* _Your goal_: Match the string "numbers" against each line below, and copy every line that matches.

* _Stored data_:
################

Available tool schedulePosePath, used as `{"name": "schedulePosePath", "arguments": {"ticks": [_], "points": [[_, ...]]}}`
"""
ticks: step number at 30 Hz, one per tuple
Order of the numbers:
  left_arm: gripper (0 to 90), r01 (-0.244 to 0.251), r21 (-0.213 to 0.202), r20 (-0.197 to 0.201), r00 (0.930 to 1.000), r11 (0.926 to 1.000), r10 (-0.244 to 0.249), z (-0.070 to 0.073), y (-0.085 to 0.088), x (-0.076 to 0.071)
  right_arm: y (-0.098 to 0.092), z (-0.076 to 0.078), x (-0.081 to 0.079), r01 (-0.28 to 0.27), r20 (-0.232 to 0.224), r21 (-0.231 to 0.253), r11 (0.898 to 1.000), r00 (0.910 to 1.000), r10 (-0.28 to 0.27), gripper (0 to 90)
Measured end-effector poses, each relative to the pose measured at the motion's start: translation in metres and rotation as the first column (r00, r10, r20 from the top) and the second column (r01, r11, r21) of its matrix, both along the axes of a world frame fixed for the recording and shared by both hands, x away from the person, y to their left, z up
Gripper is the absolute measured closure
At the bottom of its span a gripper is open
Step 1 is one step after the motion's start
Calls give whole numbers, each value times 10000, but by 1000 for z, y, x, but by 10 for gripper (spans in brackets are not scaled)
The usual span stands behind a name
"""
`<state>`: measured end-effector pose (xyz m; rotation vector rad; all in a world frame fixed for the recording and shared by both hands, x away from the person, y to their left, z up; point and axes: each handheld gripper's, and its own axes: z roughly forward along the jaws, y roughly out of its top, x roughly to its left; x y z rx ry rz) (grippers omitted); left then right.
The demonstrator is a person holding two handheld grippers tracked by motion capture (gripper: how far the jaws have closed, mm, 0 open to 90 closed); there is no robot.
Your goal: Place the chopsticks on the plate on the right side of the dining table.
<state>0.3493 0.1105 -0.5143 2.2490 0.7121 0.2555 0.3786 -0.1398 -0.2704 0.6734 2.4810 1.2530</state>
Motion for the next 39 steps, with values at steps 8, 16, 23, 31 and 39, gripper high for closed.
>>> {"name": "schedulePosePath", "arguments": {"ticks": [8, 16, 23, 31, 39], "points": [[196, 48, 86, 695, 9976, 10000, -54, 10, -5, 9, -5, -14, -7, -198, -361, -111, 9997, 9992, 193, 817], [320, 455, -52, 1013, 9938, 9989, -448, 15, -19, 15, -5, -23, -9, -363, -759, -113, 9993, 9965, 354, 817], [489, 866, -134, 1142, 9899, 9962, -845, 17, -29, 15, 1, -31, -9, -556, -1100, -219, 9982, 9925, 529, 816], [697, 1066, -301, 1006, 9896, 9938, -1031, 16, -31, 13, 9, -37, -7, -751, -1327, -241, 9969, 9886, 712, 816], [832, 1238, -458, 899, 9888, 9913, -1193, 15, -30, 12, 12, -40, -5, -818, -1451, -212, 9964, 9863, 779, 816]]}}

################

* _Response to the exercise_:
Order of the numbers:
Calls give whole numbers, each value times 10000, but by 1000 for z, y, x, but by 10 for gripper (spans in brackets are not scaled)

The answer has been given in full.